Extrait de « Nobilis Verecundus » roman en cours d’écriture par M’hammed Bencherki

La magnifique baie de Mazagao , premier nom donné à la ville, ne pouvait qu’inspirer les frères Francisco et Diogo De Arruda qui initièrent la construction de ce comptoir en 1514 , avec ce qui en fait son originalité exclusive , une citerne d’eau de pluie dans le cœur du bâtiment , qui lui permettait de tenir les sièges et subvenir aux besoins des colons.

La forteresse confortée par d’autres aménagements en milieu de siècle notamment la construction de l’église de l’assumpcion a pris l’allure d’une petite cité , qui entre deux batailles commerçait ou établissait des relations pacifiques avec les habitants de la région.

Le roi nommait des gouverneurs de ces places parmi les familles de la noblesse militaire ainsi que les roturiers les plus fortunés , qui armaient les caravelles pour de juteuses épopées maritimes. Pour cette nouvelle place , Emmanuel 1er avait chargé par décret le comte de Cumbria , apparenté à la dynastie régnante  et dont la  probité et la loyauté étaient connu de tous. Bien qu’il ne fût pas assidu à la cour, il jouissait tout de même du respect de ses pairs , et d’une certaine bienveillance de sa Majesté qui appréciait son retrait des intrigues et des compromissions usuelles du palais.

Retiré dans son château à Lagos  dans les terres d’Algavre  , nom tiré de «  Al Gharb » , l’Ouest en arabe , il avait fait prospérer la région qui fournissait au royaume le blé , le poisson en abondance de ses côtes , ainsi qu’un artisanat industrieux de matériaux de construction, hérité du savoir faire andalous. Le comte avait dans sa jeunesse participé à quelques expéditions maritimes , dont tout noble qui se respecte se devait faire le baptême de l’eau  et du commerce. Il avait fait montre de solides aptitudes dans le négoce et la direction d’équipage, assurant le succès financier des investissements de famille.

Sa dynastie jouissait également de la sympathie du petit peuple , par déférence au sang  royal mais surtout pour leur système de gouvernance , unique dans cette Europe de privilèges, qui faisait profiter la communauté de services de soins , d’éducation et d’entraide sociale, une façon de réinjecter en leur faveur les lourds impôts et taxes qui écrasaient dans la misère , les petites gens d’ailleurs.

Le comte était très visible. Il arpentait presque toujours les quais du port , où il aimait à s’enquérir de la bonne marche des déchargements, vérifier les stockages sous les auvents, converser avec le capitaine où même de pauvres dockers auxquels il remettait une pièce ou recueillait les doléances pour de prochaines faveurs dont on ne doutait pas. Il aimait particulièrement se rendre au port de pêche et les ateliers de salaison des sardines et maquereaux , en partance pour tout le pays.

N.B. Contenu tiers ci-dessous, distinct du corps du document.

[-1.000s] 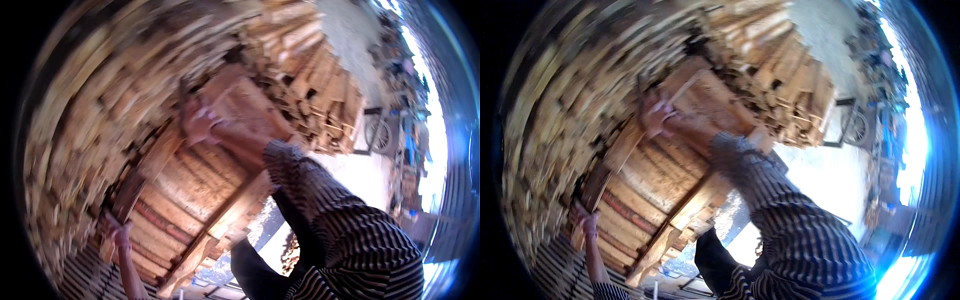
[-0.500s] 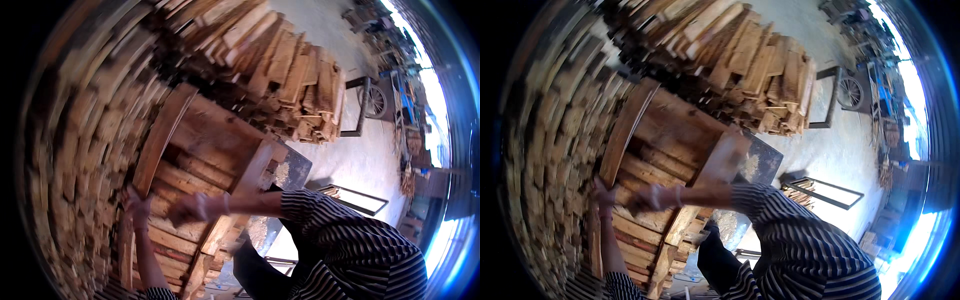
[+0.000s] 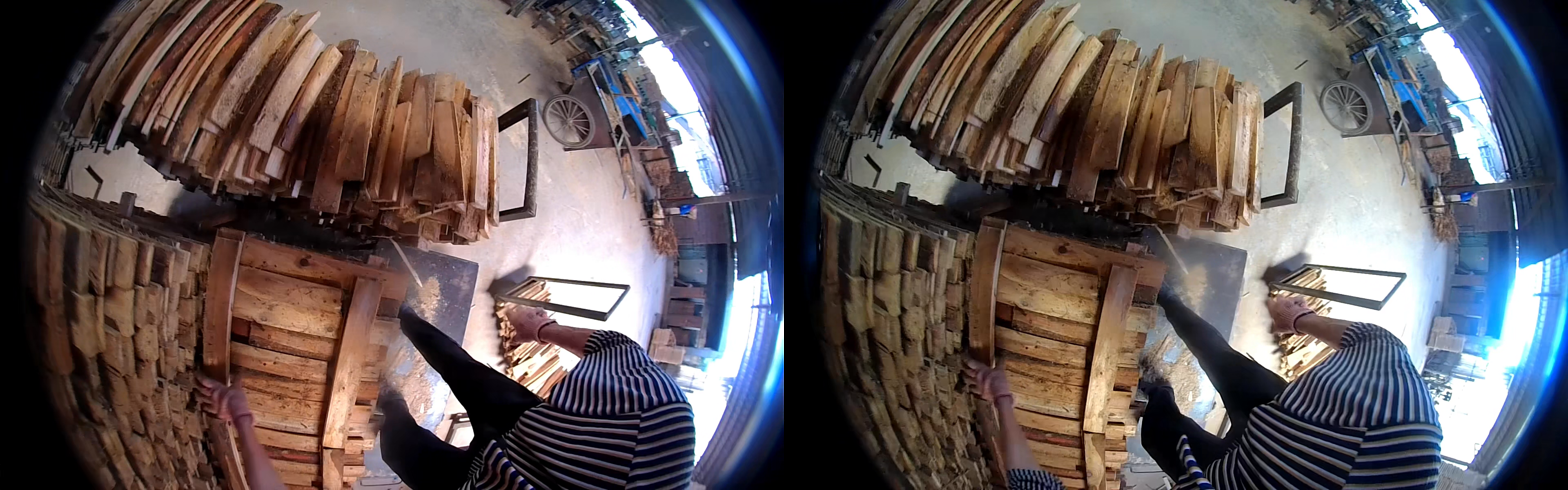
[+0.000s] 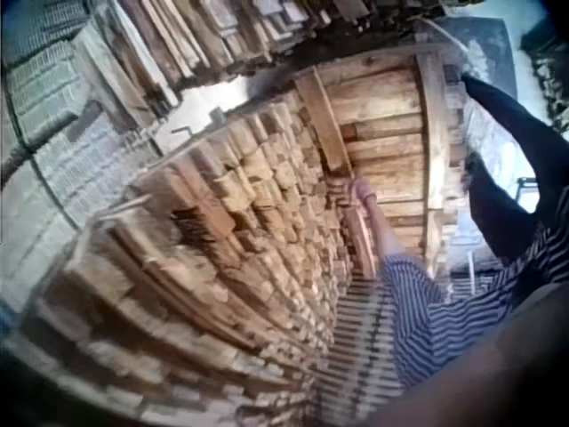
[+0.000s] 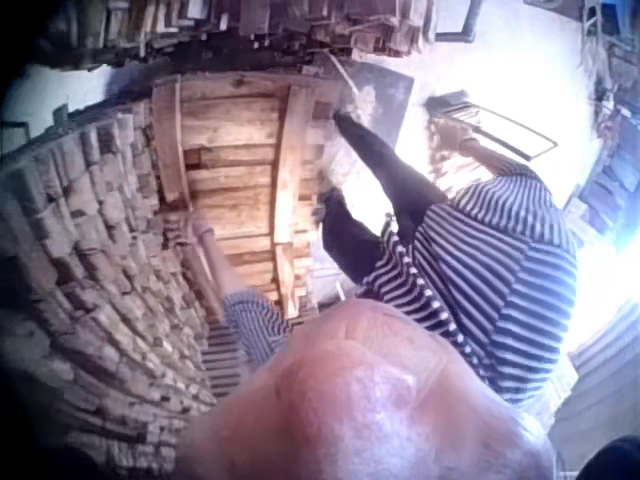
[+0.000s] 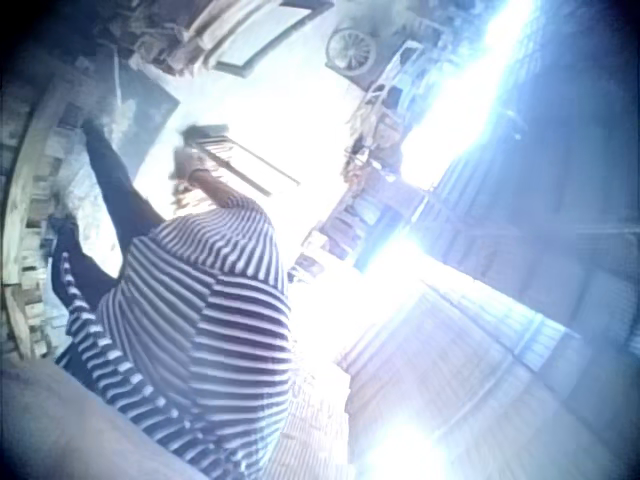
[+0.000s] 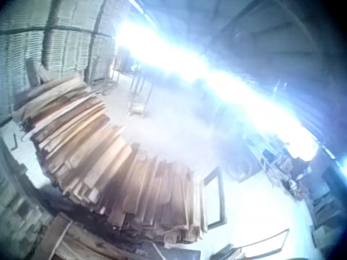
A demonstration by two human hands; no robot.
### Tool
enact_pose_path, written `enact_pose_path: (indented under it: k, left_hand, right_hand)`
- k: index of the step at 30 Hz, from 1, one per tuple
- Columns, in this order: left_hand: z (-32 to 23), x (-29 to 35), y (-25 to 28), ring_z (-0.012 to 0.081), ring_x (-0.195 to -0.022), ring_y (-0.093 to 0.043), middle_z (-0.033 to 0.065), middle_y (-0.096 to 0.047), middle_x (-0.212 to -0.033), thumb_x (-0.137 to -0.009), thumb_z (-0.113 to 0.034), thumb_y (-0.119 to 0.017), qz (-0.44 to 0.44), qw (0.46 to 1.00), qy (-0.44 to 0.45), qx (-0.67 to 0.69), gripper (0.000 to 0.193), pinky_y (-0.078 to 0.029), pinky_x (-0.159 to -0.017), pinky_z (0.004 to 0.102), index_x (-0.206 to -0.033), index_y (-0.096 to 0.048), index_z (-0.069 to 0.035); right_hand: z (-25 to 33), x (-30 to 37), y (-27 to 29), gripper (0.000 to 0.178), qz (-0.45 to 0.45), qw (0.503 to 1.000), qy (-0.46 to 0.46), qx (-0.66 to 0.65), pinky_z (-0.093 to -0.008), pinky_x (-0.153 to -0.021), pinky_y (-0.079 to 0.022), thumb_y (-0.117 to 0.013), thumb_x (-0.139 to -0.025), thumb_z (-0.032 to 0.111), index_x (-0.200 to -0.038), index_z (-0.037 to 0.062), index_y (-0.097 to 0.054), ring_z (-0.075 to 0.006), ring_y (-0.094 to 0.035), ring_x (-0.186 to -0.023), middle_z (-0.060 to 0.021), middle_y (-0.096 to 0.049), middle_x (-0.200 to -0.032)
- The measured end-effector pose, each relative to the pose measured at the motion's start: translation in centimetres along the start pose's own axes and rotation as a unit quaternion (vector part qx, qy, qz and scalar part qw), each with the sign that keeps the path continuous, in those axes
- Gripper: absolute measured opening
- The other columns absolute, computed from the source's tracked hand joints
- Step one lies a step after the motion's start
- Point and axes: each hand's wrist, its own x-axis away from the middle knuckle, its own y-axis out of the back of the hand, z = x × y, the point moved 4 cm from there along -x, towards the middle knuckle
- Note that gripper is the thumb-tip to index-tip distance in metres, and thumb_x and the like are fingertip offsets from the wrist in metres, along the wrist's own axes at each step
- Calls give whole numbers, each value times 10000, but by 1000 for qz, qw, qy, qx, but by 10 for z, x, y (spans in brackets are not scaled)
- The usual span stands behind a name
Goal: The person repeatedly picks up wooden planks from a large pile and stacks them onto a metal rack. The person handles the planks one by one, arranging them vertically on the rack to form a neat stack.
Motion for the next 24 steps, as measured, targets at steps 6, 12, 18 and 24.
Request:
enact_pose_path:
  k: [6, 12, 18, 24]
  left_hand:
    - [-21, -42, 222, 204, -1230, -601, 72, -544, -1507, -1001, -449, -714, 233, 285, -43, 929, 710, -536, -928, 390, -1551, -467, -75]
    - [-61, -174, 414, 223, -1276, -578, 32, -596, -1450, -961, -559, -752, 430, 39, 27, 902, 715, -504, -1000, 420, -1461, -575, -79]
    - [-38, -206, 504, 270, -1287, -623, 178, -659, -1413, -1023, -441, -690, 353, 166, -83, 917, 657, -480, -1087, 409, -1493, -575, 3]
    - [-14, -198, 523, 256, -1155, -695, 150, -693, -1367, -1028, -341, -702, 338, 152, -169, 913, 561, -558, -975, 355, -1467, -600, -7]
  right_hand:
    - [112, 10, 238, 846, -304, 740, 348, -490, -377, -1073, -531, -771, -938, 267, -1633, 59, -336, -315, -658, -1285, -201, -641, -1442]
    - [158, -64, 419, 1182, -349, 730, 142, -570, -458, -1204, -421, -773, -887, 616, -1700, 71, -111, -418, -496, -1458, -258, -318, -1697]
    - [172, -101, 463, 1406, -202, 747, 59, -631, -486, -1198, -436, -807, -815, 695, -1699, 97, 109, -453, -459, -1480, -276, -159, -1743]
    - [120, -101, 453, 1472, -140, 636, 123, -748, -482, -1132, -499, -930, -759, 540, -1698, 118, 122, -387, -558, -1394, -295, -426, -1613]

Cette proximité avec ses concitoyens lui a valu de ceux-ci , le titre de « Noble  Modeste », qu’il a accueilli avec tant plaisir qu’il en fit la devise du blason de famille , donnant en latin «  NOBILIS VERECUNDUS » Cette trouvaille me laisse rêveur. Le monde est bien petit finalement , qu’il nous fasse rencontrer dans les lieux les plus inattendus et une attente de quelques siècles , un personnage de roman historique, de ceux qui n’ont existé que dans nos cours d’histoire à l’école , que nous mettions sur la scène de nos imaginations fécondes.

Je suis plein d’admiration , sans parti pris , pour les élans de conquête des nations où tous les génies se libèrent et assurent l’irrémédiable marche en avant de l’humanité. Il y a aussi , les terribles souffrances de ceux qui se sont arrêtés en route et qui se font écraser par le passage des plus forts. Aussi cruelle que soit l’histoire humaine elle n’est qu’un éternel recommencement dont les artisans se relaient et les outils se transforment.